Goal of the exercise - Print only the line with "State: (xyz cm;" and the lines after it, ending with the last line of the material, each exactly as it stands.

Available data -

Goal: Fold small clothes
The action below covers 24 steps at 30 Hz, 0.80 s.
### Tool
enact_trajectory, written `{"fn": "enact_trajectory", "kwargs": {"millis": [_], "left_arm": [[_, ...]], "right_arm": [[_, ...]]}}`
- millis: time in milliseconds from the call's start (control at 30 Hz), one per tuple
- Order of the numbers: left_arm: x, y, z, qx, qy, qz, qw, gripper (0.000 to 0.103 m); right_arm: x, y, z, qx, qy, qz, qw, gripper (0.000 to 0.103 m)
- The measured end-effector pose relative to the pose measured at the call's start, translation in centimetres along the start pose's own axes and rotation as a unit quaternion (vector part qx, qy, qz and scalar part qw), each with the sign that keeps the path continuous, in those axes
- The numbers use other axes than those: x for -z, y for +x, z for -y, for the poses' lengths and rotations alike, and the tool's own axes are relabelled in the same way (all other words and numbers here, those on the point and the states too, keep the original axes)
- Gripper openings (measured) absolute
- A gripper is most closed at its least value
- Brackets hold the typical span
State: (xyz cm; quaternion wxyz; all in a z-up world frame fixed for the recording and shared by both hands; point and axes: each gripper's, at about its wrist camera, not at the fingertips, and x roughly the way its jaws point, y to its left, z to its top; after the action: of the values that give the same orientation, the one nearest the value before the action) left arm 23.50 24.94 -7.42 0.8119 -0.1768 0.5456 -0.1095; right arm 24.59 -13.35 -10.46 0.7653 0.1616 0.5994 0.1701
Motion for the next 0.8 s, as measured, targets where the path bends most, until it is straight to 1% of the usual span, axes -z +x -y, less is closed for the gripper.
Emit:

Written solution -
State: (xyz cm; quaternion wxyz; all in a z-up world frame fixed for the recording and shared by both hands; point and axes: each gripper's, at about its wrist camera, not at the fingertips, and x roughly the way its jaws point, y to its left, z to its top; after the action: of the values that give the same orientation, the one nearest the value before the action) left arm 23.50 24.94 -7.42 0.8119 -0.1768 0.5456 -0.1095; right arm 24.59 -13.35 -10.46 0.7653 0.1616 0.5994 0.1701
Motion for the next 0.8 s, as measured, targets where the path bends most, until it is straight to 1% of the usual span, axes -z +x -y, less is closed for the gripper.
Emit:

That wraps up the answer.